§ **PROBLEM**
All lines in the records that carry the string "draw" are to be shown.

§ **INPUT**
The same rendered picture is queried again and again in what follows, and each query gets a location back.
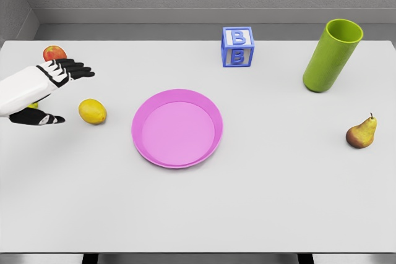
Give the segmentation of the pink round plate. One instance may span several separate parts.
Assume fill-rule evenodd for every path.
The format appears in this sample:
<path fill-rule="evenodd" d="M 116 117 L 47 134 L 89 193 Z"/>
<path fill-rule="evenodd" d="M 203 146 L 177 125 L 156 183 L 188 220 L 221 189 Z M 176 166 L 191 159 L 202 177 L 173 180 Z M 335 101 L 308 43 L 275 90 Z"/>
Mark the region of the pink round plate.
<path fill-rule="evenodd" d="M 148 98 L 136 111 L 131 136 L 149 162 L 171 169 L 188 168 L 209 158 L 223 135 L 223 118 L 205 95 L 172 89 Z"/>

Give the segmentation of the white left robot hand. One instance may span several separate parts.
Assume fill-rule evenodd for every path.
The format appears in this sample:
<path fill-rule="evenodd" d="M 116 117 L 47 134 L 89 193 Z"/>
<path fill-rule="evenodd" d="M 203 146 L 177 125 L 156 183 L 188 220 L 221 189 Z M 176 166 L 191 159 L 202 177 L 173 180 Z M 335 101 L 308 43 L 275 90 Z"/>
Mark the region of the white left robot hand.
<path fill-rule="evenodd" d="M 93 77 L 90 67 L 73 59 L 55 59 L 28 66 L 0 81 L 0 117 L 15 124 L 45 126 L 65 119 L 29 105 L 50 96 L 67 83 Z"/>

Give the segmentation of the red apple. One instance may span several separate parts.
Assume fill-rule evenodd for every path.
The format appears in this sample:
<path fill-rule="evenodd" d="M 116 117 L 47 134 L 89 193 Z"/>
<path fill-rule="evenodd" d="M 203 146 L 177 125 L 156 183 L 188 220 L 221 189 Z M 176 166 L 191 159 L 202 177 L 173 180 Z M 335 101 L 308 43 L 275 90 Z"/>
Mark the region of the red apple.
<path fill-rule="evenodd" d="M 51 45 L 43 50 L 43 59 L 44 61 L 67 59 L 67 54 L 60 46 Z"/>

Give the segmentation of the brown-yellow pear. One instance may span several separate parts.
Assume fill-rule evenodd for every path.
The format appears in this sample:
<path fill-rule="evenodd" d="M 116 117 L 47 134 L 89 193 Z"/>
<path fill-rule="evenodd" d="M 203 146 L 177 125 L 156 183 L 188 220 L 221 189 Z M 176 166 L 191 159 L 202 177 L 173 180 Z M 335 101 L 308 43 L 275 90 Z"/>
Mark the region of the brown-yellow pear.
<path fill-rule="evenodd" d="M 377 119 L 370 113 L 370 116 L 361 124 L 348 129 L 346 142 L 354 148 L 366 148 L 373 143 L 376 129 Z"/>

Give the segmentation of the yellow lemon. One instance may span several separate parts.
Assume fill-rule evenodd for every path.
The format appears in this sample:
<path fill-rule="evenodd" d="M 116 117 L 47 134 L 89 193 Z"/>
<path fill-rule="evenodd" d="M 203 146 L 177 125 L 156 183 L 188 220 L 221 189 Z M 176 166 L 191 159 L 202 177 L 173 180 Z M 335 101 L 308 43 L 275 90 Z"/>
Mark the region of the yellow lemon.
<path fill-rule="evenodd" d="M 106 121 L 106 108 L 97 100 L 83 100 L 78 107 L 80 117 L 87 123 L 97 125 Z"/>

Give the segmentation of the blue letter B block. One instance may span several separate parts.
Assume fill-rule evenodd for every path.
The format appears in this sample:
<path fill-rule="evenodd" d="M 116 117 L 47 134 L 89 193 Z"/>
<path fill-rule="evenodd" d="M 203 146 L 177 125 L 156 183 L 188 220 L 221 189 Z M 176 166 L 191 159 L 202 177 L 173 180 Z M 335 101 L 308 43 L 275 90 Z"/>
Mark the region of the blue letter B block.
<path fill-rule="evenodd" d="M 250 67 L 255 49 L 251 27 L 223 27 L 221 54 L 223 67 Z"/>

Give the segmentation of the green tall cup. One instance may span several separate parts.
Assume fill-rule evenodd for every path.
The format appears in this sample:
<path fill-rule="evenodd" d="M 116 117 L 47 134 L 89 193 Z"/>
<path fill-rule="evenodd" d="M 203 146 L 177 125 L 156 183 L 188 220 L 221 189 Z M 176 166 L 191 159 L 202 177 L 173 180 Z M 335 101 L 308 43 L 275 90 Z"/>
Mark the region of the green tall cup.
<path fill-rule="evenodd" d="M 362 28 L 351 20 L 333 19 L 327 22 L 304 71 L 305 87 L 316 93 L 329 90 L 363 35 Z"/>

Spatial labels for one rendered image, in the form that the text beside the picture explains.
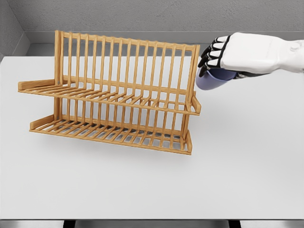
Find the blue cup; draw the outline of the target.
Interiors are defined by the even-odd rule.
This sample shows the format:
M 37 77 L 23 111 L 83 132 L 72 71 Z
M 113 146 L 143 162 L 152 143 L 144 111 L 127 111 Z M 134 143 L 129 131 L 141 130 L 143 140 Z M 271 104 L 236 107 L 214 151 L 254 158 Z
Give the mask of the blue cup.
M 237 72 L 222 68 L 213 68 L 207 70 L 203 76 L 199 76 L 200 71 L 201 68 L 198 68 L 195 83 L 201 90 L 211 90 L 222 86 L 237 75 Z

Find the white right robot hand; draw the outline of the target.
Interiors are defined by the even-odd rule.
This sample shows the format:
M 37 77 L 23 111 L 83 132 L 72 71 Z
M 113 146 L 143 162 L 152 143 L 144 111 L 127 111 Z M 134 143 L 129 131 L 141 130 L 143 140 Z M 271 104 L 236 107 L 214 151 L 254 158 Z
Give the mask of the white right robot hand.
M 281 38 L 251 33 L 218 37 L 201 54 L 199 76 L 212 69 L 235 71 L 236 78 L 269 74 L 278 69 L 281 44 Z

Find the wooden two-tier dish rack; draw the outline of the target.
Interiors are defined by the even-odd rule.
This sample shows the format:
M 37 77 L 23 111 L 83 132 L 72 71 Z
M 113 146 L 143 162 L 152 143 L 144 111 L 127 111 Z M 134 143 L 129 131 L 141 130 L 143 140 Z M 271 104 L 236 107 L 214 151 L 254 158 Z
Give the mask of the wooden two-tier dish rack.
M 54 78 L 19 82 L 51 96 L 53 114 L 32 132 L 191 154 L 188 129 L 199 45 L 55 32 Z

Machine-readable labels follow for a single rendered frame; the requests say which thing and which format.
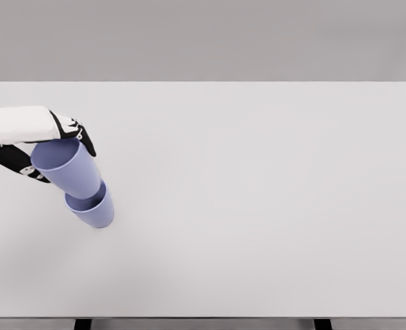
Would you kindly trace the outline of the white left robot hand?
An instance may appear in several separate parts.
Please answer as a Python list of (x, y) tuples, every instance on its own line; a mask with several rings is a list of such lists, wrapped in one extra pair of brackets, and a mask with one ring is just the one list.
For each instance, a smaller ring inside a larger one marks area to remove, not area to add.
[(94, 144), (82, 122), (56, 113), (47, 107), (0, 107), (0, 165), (12, 172), (50, 183), (31, 162), (18, 143), (37, 144), (50, 140), (76, 138), (88, 153), (96, 156)]

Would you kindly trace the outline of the lavender blue plastic cup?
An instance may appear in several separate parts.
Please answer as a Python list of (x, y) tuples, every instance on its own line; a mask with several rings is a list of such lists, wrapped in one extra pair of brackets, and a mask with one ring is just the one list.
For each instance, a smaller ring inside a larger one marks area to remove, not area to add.
[(65, 205), (81, 221), (93, 228), (105, 228), (114, 219), (114, 204), (108, 186), (102, 180), (98, 192), (87, 199), (64, 194)]
[(31, 163), (51, 183), (77, 199), (93, 197), (100, 189), (95, 162), (75, 137), (38, 143)]

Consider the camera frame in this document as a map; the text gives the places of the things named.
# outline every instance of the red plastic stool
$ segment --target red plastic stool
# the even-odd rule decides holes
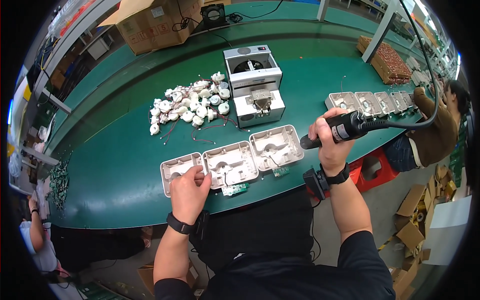
[[[350,178],[352,179],[353,183],[357,184],[359,177],[361,175],[361,165],[363,164],[363,157],[360,157],[354,162],[348,164],[350,167]],[[314,196],[313,192],[307,186],[307,193],[314,197],[315,201],[319,201],[317,197]],[[330,192],[325,192],[325,198],[330,197]]]
[[[399,172],[393,170],[392,167],[390,167],[390,164],[388,163],[388,159],[385,156],[385,153],[381,147],[376,150],[373,150],[372,152],[368,153],[366,156],[374,156],[378,158],[378,160],[380,161],[380,169],[376,170],[375,172],[376,177],[372,180],[366,180],[363,177],[363,174],[360,173],[360,177],[357,182],[357,188],[359,189],[360,192],[368,191],[371,188],[382,185],[394,179],[395,177],[397,177]]]

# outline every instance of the electric screwdriver
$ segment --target electric screwdriver
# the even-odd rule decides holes
[[[368,126],[365,126],[367,122],[363,113],[356,110],[328,118],[326,121],[332,130],[335,143],[358,139],[369,131]],[[307,134],[300,139],[300,146],[303,149],[314,149],[321,147],[322,142],[319,137],[312,141]]]

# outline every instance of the black wristwatch
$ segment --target black wristwatch
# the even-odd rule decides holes
[[[349,176],[350,176],[350,167],[346,163],[345,167],[338,175],[333,177],[326,176],[325,179],[327,180],[328,185],[332,185],[332,184],[340,184],[347,181]]]
[[[180,222],[173,216],[172,213],[169,213],[167,216],[167,223],[170,227],[172,227],[175,231],[181,234],[191,234],[195,232],[195,225],[188,225],[187,223]]]

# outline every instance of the woman with ponytail
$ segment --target woman with ponytail
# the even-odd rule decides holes
[[[390,166],[398,172],[424,168],[447,157],[458,142],[460,120],[470,107],[470,94],[457,80],[445,83],[443,101],[432,125],[401,134],[384,145]],[[427,119],[435,103],[425,95],[423,87],[413,92],[413,101]]]

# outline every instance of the black t-shirt
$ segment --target black t-shirt
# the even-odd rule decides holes
[[[370,232],[348,237],[337,265],[244,254],[210,280],[200,299],[395,299],[392,277]],[[195,296],[187,283],[171,278],[155,283],[155,299],[194,300]]]

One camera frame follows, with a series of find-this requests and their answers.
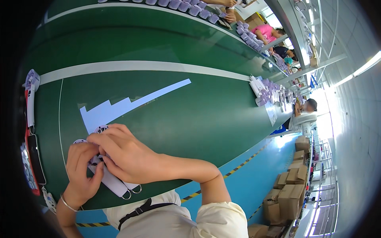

§ **ANSWER SECTION**
Find the blue cup; draw the outline of the target.
Find the white right robot hand; draw the outline of the target.
Find the wooden two-tier dish rack; draw the outline of the target.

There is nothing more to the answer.